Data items

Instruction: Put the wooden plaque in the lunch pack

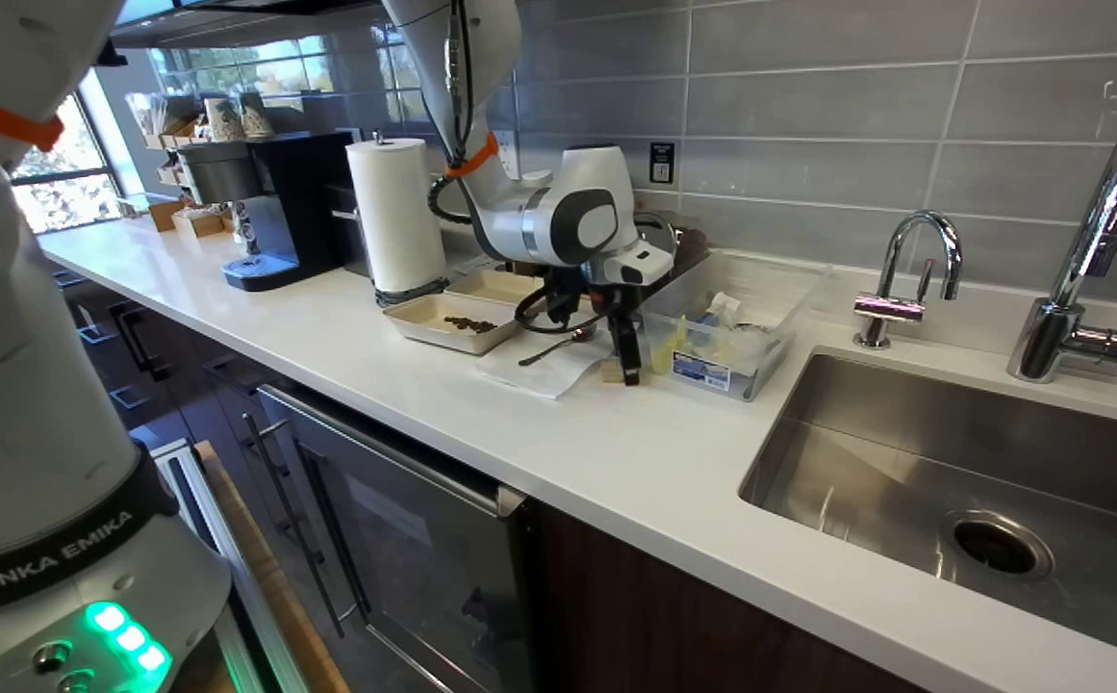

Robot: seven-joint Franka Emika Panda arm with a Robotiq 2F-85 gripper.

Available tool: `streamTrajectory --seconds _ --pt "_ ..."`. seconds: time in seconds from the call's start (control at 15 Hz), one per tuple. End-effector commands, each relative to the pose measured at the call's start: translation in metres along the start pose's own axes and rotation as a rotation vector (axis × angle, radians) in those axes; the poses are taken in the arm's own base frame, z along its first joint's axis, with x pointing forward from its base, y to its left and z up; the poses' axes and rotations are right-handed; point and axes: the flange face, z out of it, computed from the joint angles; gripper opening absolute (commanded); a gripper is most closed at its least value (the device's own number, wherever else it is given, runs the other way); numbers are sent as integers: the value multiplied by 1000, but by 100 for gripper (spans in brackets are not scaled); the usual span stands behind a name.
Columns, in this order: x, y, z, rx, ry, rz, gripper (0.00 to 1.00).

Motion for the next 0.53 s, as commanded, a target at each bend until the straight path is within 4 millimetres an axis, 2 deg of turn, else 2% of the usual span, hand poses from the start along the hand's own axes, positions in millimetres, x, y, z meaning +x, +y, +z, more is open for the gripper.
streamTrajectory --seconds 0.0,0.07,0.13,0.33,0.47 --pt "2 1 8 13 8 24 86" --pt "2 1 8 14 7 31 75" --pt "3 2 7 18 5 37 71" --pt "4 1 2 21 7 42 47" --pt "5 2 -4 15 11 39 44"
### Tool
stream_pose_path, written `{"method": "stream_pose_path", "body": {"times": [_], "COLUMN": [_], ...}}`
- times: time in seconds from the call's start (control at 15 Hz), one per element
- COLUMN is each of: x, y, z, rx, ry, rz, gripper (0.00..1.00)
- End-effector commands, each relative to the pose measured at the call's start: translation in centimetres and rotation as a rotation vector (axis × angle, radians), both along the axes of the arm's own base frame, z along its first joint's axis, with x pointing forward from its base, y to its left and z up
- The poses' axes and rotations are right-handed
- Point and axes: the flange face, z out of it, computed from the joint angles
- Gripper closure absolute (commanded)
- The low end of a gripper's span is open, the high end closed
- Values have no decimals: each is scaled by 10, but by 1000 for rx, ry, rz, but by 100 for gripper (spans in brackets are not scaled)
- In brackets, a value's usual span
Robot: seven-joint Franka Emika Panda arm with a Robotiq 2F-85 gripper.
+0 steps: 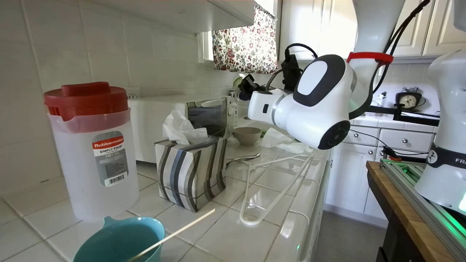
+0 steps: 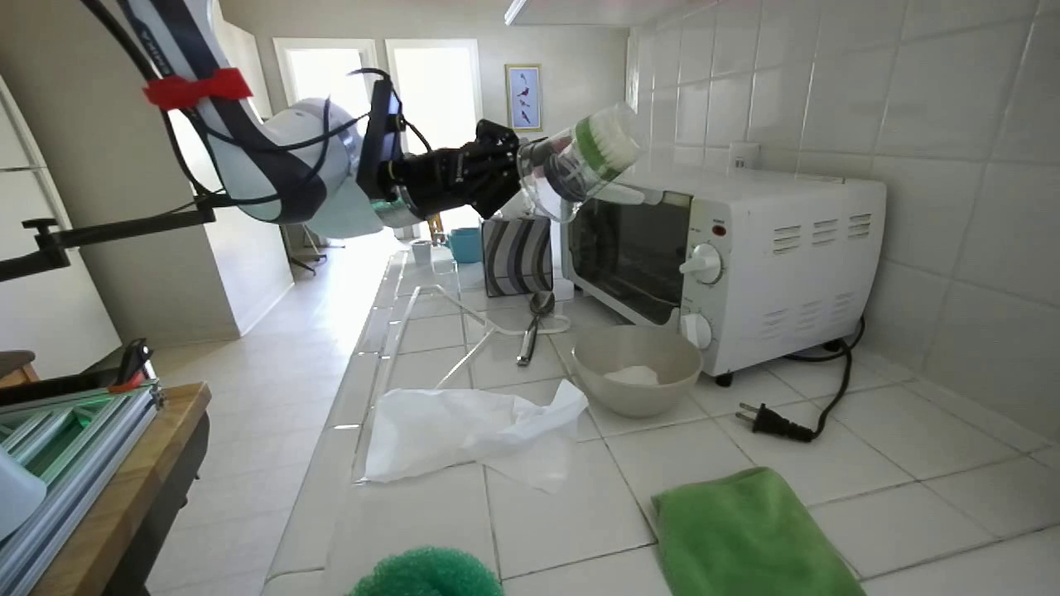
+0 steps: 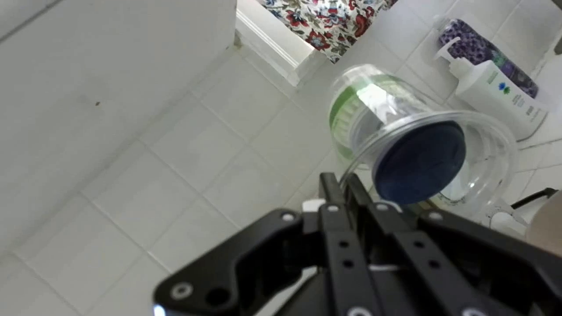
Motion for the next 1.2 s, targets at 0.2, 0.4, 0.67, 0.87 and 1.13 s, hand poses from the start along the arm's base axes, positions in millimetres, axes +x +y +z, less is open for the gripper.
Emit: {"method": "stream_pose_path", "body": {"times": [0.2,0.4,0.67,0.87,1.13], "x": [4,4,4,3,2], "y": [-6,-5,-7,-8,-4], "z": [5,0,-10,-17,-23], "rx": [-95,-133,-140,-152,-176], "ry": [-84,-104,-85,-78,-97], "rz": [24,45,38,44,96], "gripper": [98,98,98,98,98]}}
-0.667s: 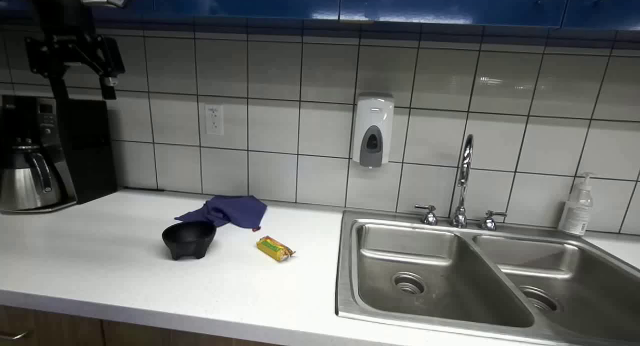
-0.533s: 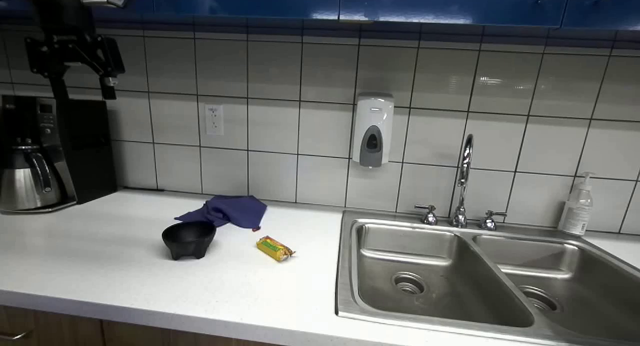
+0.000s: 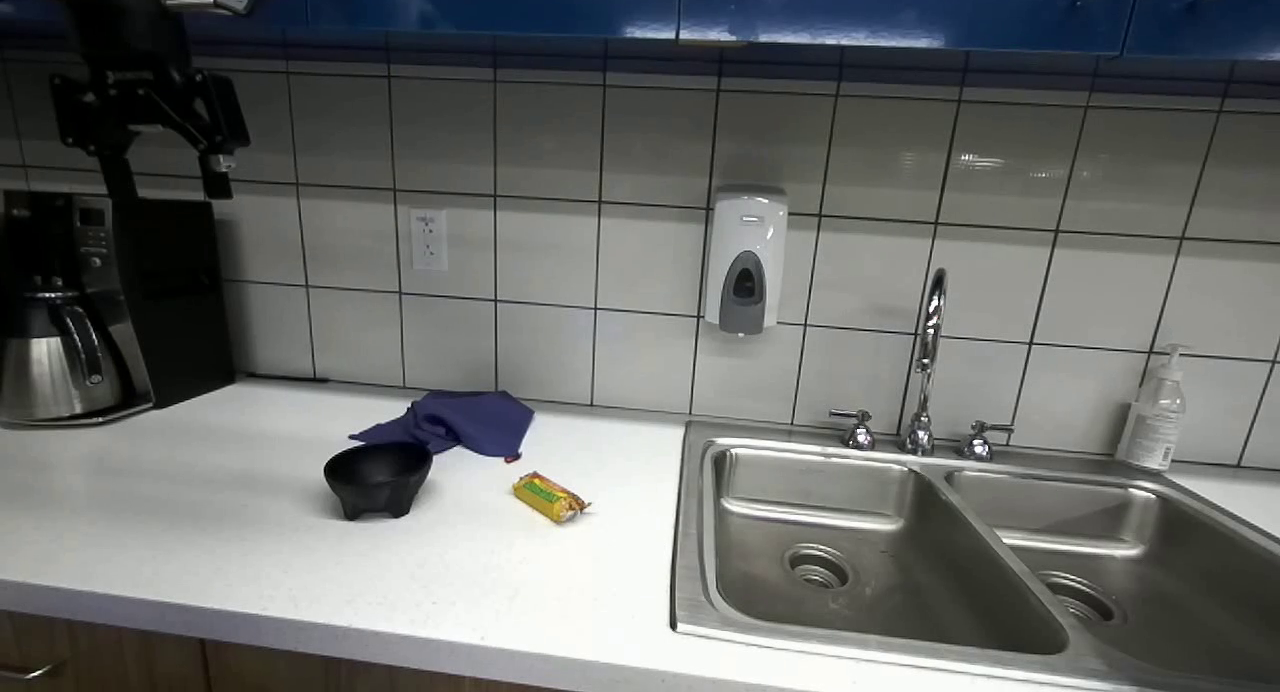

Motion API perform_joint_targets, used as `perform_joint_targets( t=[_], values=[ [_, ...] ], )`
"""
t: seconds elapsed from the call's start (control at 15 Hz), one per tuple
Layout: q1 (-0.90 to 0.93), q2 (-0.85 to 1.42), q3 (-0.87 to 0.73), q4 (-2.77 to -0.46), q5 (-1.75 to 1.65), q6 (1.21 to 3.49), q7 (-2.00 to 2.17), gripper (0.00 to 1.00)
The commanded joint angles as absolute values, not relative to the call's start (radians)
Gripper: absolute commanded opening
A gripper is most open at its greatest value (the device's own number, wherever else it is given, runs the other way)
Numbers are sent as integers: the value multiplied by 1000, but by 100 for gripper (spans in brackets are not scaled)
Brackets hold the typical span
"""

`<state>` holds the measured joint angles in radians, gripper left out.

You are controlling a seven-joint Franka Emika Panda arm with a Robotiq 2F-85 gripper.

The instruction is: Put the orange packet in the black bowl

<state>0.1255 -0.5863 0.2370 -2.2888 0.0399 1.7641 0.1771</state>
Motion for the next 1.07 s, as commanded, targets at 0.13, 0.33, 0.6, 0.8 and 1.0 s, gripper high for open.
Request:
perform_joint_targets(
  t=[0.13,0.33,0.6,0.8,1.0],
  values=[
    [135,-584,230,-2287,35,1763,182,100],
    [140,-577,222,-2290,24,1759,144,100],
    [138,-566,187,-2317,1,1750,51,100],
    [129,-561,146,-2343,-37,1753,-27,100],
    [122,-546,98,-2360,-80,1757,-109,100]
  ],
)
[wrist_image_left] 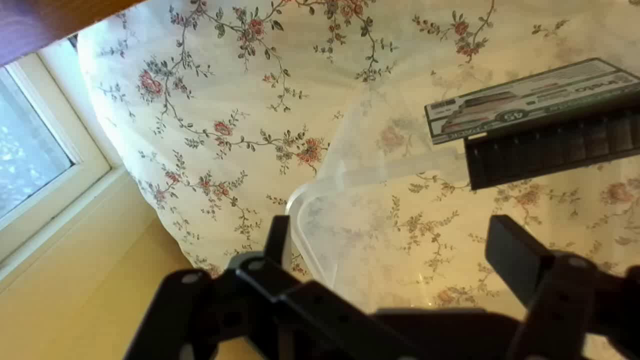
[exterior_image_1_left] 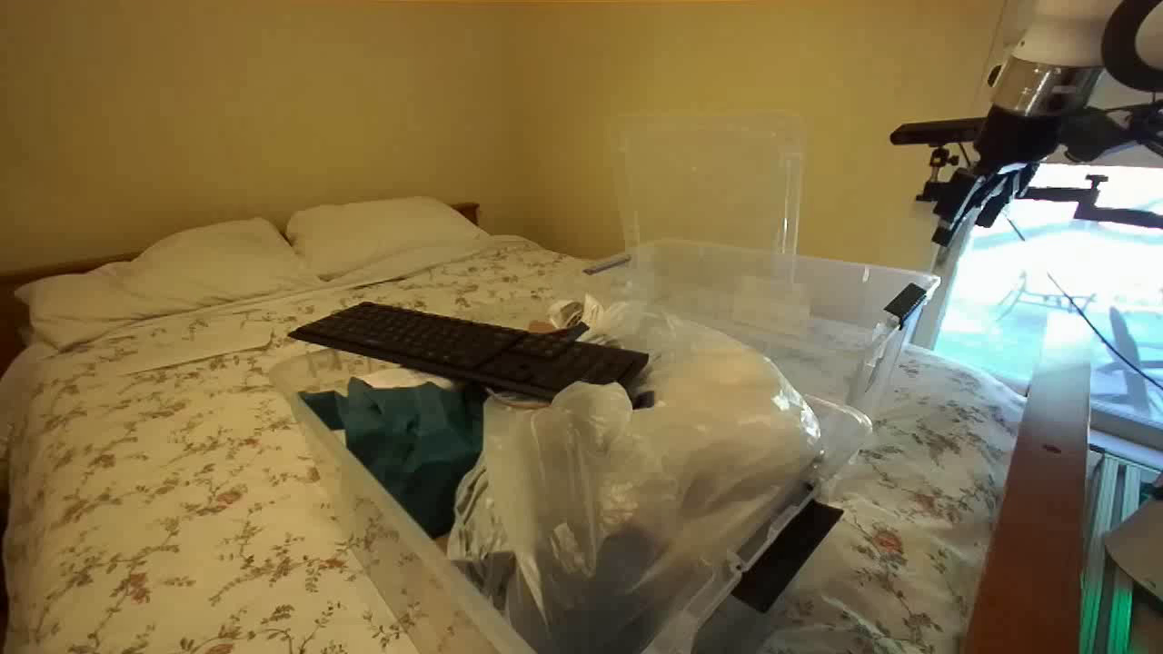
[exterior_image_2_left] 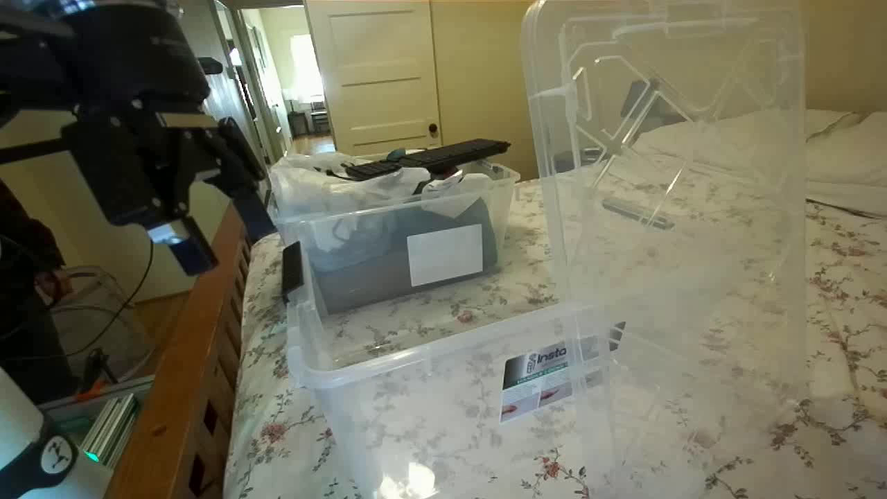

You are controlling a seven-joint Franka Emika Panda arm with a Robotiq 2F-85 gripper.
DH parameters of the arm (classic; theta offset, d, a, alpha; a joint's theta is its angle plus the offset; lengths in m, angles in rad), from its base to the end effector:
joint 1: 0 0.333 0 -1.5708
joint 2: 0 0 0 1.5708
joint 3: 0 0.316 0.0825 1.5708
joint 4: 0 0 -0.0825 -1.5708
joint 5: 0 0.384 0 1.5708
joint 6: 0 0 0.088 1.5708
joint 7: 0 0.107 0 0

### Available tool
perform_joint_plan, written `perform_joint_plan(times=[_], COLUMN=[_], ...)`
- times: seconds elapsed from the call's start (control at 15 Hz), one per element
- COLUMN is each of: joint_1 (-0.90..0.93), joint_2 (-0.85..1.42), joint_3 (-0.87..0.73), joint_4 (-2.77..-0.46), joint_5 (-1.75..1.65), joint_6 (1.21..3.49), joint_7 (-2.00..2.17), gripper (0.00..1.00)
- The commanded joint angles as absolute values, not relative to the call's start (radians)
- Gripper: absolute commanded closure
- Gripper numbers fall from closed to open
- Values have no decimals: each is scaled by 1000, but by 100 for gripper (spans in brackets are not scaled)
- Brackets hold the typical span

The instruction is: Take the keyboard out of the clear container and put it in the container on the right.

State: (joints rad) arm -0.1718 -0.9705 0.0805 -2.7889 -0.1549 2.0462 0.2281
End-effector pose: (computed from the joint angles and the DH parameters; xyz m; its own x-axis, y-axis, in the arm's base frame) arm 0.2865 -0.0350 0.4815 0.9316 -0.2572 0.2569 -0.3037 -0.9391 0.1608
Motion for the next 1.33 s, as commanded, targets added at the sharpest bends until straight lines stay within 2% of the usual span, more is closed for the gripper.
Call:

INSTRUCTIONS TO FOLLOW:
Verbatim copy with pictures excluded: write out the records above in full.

EXPECTED ANSWER:
Instruction: Put the wooden plaque in the lunch pack


Robot: seven-joint Franka Emika Panda arm with a Robotiq 2F-85 gripper.

Available tool: `streamTrajectory --seconds _ --pt "_ ..."`. seconds: time in seconds from the call's start (control at 15 Hz), one per tuple. End-effector commands, each relative to the pose measured at the call's start: translation in metres along the start pose's own axes and rotation as a rotation vector (axis × angle, radians) in those axes; the poses are taken in the arm's own base frame, z along its first joint's axis, with x pointing forward from its base, y to its left and z up; the poses' axes and rotations are right-handed; point and axes: the flange face, z out of it, computed from the joint angles; gripper opening absolute (commanded); a gripper is most closed at its least value (the device's own number, wherever else it is given, runs the other way); numbers are sent as integers: the value multiplied by 1000, but by 100 for gripper (spans in brackets are not scaled); the usual span stands behind a name.
Columns, in this order: x, y, z, rx, ry, rz, gripper (0.00 to 1.00).

Motion for the next 0.53 s, as commanded, a target at each bend until the straight path is within 4 millimetres an axis, 2 deg of turn, else 2% of the usual span, hand poses from the start along the hand's own axes, positions in millimetres, x, y, z meaning +x, +y, +z, more is open for the gripper.
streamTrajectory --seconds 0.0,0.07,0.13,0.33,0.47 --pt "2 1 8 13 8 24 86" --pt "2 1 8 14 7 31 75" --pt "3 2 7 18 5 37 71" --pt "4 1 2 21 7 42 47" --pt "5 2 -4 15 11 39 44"
### Tool
stream_pose_path, written `{"method": "stream_pose_path", "body": {"times": [_], "COLUMN": [_], ...}}`
- times: time in seconds from the call's start (control at 15 Hz), one per element
- COLUMN is each of: x, y, z, rx, ry, rz, gripper (0.00..1.00)
- End-effector commands, each relative to the pose measured at the call's start: translation in centimetres and rotation as a rotation vector (axis × angle, radians), both along the axes of the arm's own base frame, z along its first joint's axis, with x pointing forward from its base, y to its left and z up
- The poses' axes and rotations are right-handed
- Point and axes: the flange face, z out of it, computed from the joint angles
- Gripper closure absolute (commanded)
- The low end of a gripper's span is open, the high end closed
- Values have no decimals: each is scaled by 10, but by 1000 for rx, ry, rz, but by 100 for gripper (spans in brackets are not scaled)
- In brackets, a value's usual span
Robot: seven-joint Franka Emika Panda arm with a Robotiq 2F-85 gripper.
+0 steps: 
+0 steps: 
+0 steps: 
Motion for the next 1.2 s, targets at 0.2, 0.4, 0.67, 0.87 and 1.13 s, hand poses from the start along the arm's base axes, positions in millimetres, axes +x +y +z, less is open for the gripper.
Emit: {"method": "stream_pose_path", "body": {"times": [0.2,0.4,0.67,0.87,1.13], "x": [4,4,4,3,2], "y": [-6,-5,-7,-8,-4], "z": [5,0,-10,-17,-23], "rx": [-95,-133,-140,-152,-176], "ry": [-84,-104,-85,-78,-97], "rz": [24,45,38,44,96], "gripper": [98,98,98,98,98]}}
-0.667s: 
-0.533s: 
+0.000s: 

Motion API perform_joint_targets, used as `perform_joint_targets( t=[_], values=[ [_, ...] ], )`
"""
t: seconds elapsed from the call's start (control at 15 Hz), one per tuple
Layout: q1 (-0.90 to 0.93), q2 (-0.85 to 1.42), q3 (-0.87 to 0.73), q4 (-2.77 to -0.46), q5 (-1.75 to 1.65), q6 (1.21 to 3.49), q7 (-2.00 to 2.17), gripper (0.00 to 1.00)
The commanded joint angles as absolute values, not relative to the call's start (radians)
Gripper: absolute commanded opening
A gripper is most open at its greatest value (the device's own number, wherever else it is given, runs the other way)
Numbers are sent as integers: the value multiplied by 1000, but by 100 for gripper (spans in brackets are not scaled)
Brackets hold the typical span
"""

`<state>` holds the measured joint angles in radians, gripper left out.

You are controlling a seven-joint Franka Emika Panda arm with a Robotiq 2F-85 gripper.

The instruction is: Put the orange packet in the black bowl

<state>0.1255 -0.5863 0.2370 -2.2888 0.0399 1.7641 0.1771</state>
Motion for the next 1.07 s, as commanded, targets at 0.13, 0.33, 0.6, 0.8 and 1.0 s, gripper high for open.
Request:
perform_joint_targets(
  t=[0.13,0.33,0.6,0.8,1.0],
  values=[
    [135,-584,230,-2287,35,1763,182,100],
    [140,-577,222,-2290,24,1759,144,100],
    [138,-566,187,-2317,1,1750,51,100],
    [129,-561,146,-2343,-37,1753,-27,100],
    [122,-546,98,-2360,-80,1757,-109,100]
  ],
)
[wrist_image_left] 
[exterior_image_1_left] 
[exterior_image_2_left] 

You are controlling a seven-joint Franka Emika Panda arm with a Robotiq 2F-85 gripper.
DH parameters of the arm (classic; theta offset, d, a, alpha; a joint's theta is its angle plus the offset; lengths in m, angles in rad), from its base to the end effector:
joint 1: 0 0.333 0 -1.5708
joint 2: 0 0 0 1.5708
joint 3: 0 0.316 0.0825 1.5708
joint 4: 0 0 -0.0825 -1.5708
joint 5: 0 0.384 0 1.5708
joint 6: 0 0 0.088 1.5708
joint 7: 0 0.107 0 0

### Available tool
perform_joint_plan, written `perform_joint_plan(times=[_], COLUMN=[_], ...)`
- times: seconds elapsed from the call's start (control at 15 Hz), one per element
- COLUMN is each of: joint_1 (-0.90..0.93), joint_2 (-0.85..1.42), joint_3 (-0.87..0.73), joint_4 (-2.77..-0.46), joint_5 (-1.75..1.65), joint_6 (1.21..3.49), joint_7 (-2.00..2.17), gripper (0.00..1.00)
- The commanded joint angles as absolute values, not relative to the call's start (radians)
- Gripper: absolute commanded closure
- Gripper numbers fall from closed to open
- Values have no decimals: each is scaled by 1000, but by 100 for gripper (spans in brackets are not scaled)
- Brackets hold the typical span

The instruction is: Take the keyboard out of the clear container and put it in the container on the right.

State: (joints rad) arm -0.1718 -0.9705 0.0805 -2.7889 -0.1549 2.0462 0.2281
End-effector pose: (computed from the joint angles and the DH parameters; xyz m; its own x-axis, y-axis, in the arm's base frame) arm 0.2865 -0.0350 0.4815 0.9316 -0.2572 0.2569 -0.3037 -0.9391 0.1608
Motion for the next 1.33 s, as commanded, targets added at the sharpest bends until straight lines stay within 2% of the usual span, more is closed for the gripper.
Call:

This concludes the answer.